_INSTRUCTIONS TO FOLLOW_. Count, in the entries, the lines with "camera". Answer with the number only.

_DATA FOR ANALYSIS_.

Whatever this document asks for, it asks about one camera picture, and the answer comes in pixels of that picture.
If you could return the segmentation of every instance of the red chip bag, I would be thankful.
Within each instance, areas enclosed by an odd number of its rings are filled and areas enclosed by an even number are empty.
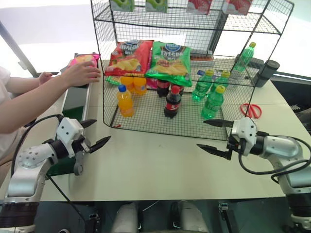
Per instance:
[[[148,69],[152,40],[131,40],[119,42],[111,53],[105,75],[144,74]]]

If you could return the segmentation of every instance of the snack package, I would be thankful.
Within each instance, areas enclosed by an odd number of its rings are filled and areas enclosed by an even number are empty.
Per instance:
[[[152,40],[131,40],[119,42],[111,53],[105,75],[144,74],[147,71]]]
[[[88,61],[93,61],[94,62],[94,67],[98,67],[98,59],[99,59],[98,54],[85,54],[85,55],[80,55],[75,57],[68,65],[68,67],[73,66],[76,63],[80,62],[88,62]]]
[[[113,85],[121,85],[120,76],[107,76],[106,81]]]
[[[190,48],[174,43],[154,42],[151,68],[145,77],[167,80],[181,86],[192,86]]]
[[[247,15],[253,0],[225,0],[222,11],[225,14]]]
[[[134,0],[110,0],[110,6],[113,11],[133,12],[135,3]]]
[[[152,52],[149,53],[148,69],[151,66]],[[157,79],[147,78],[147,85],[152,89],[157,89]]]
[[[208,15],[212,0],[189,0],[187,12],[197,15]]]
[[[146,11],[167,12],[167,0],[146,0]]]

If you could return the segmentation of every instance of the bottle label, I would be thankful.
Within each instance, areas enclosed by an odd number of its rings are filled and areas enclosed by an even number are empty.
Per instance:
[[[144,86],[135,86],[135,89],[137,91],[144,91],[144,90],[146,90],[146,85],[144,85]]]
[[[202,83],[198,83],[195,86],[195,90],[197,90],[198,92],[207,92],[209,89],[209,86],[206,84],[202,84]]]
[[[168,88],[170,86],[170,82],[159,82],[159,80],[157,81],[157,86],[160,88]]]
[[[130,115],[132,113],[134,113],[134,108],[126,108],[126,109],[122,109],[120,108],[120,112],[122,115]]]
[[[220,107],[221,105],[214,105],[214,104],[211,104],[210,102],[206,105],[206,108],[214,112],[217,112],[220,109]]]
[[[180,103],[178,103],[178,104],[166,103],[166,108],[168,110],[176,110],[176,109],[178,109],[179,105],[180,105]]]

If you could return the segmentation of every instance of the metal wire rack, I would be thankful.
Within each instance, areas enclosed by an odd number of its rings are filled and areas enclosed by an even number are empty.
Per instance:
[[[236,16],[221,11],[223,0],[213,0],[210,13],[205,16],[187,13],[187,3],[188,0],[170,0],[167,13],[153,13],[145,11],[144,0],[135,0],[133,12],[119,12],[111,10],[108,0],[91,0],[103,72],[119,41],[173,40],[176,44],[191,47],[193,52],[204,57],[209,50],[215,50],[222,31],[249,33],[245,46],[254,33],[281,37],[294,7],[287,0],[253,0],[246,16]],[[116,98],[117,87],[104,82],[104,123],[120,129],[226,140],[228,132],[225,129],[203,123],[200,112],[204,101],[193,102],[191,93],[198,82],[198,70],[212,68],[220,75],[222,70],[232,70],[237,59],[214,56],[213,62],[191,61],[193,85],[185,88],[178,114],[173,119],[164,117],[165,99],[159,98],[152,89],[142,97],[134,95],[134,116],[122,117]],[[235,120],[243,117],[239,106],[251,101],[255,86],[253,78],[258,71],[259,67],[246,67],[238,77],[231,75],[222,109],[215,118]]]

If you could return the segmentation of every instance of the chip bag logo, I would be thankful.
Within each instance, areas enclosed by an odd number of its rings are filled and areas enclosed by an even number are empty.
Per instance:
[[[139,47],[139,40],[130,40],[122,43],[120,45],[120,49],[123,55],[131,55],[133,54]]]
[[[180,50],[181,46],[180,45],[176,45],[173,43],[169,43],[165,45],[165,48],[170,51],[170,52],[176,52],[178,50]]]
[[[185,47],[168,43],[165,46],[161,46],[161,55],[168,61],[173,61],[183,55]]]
...
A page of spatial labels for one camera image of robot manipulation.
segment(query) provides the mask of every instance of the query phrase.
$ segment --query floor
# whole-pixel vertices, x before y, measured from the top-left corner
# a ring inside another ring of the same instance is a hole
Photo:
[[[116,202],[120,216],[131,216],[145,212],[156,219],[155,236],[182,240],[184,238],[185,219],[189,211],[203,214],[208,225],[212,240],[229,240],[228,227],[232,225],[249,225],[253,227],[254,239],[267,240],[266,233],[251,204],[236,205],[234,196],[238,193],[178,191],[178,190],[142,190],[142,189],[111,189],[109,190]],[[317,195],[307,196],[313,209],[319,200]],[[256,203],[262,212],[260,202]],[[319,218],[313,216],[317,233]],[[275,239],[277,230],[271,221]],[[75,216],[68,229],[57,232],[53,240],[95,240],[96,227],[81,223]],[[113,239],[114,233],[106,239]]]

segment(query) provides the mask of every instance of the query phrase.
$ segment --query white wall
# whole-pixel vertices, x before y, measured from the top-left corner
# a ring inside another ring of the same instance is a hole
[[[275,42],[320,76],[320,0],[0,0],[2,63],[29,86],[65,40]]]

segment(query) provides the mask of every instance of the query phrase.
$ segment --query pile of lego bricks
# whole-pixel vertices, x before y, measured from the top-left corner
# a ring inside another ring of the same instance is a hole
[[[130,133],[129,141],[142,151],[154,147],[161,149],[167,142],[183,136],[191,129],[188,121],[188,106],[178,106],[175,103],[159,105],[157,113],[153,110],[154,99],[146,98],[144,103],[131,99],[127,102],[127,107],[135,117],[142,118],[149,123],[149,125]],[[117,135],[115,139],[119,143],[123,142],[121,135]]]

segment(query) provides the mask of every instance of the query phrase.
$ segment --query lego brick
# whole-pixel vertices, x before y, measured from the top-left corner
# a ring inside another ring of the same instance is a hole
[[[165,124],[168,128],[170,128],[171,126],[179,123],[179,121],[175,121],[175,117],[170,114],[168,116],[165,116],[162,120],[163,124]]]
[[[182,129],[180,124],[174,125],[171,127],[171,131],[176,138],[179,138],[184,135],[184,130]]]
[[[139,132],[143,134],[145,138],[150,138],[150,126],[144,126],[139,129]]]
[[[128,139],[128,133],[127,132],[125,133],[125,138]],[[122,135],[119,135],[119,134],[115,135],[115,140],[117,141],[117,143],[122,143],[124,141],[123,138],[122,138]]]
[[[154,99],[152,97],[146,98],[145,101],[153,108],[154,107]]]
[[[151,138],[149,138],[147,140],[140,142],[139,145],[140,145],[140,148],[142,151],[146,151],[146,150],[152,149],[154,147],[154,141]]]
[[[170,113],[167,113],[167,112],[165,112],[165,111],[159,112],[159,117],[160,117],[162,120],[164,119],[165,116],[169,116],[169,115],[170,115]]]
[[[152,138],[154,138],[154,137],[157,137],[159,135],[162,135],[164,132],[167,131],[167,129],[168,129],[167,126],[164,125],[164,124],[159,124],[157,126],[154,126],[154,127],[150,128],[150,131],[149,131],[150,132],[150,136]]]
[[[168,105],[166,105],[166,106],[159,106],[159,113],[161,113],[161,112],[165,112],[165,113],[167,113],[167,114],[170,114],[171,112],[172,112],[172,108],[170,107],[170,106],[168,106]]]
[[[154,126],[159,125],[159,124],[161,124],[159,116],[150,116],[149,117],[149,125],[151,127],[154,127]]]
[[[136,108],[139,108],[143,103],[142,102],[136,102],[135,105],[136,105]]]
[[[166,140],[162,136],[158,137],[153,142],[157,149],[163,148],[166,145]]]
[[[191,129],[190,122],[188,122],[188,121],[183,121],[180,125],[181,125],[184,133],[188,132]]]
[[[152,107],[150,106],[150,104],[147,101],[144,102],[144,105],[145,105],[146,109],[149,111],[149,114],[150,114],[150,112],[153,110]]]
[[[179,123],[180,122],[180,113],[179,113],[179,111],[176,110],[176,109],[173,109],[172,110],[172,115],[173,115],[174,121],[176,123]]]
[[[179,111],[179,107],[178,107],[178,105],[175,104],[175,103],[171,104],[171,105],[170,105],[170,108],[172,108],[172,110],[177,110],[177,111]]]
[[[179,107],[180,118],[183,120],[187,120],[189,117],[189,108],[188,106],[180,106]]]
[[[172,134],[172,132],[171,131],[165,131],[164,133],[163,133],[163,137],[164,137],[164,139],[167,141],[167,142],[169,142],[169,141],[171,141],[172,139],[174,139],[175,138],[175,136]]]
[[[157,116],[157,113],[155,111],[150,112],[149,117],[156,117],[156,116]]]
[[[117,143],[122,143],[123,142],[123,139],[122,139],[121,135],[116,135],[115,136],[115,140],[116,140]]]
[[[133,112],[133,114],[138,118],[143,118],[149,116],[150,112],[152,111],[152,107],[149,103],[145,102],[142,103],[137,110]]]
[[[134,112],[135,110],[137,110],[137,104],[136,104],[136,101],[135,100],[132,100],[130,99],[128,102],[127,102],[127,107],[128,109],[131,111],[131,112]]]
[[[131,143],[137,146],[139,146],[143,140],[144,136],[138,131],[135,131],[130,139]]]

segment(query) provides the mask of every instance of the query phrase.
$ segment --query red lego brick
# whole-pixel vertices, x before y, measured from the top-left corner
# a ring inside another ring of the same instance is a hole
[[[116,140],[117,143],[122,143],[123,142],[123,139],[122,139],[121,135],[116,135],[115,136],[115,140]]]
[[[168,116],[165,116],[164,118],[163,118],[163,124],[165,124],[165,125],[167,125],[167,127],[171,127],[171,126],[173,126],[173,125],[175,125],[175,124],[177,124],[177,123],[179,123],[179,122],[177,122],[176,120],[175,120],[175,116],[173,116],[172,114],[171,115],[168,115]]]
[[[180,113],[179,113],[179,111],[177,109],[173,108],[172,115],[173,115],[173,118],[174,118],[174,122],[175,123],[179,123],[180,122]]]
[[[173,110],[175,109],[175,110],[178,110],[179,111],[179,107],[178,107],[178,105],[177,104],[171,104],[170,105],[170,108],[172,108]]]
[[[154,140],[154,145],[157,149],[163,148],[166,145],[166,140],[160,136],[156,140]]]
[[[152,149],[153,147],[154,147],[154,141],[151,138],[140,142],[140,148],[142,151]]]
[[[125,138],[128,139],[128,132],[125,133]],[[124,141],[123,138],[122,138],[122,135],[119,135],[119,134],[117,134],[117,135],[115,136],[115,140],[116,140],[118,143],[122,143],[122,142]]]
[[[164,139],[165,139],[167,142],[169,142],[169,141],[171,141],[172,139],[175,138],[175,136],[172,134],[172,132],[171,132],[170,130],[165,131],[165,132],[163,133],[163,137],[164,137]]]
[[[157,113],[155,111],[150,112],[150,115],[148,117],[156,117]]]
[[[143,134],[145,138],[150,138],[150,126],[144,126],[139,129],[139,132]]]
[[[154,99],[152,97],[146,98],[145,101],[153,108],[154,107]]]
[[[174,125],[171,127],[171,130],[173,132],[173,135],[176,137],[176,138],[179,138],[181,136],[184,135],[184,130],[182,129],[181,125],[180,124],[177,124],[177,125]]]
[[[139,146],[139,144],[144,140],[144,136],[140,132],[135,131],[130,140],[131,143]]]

_RESPONSE FOR THIS EXERCISE_. 2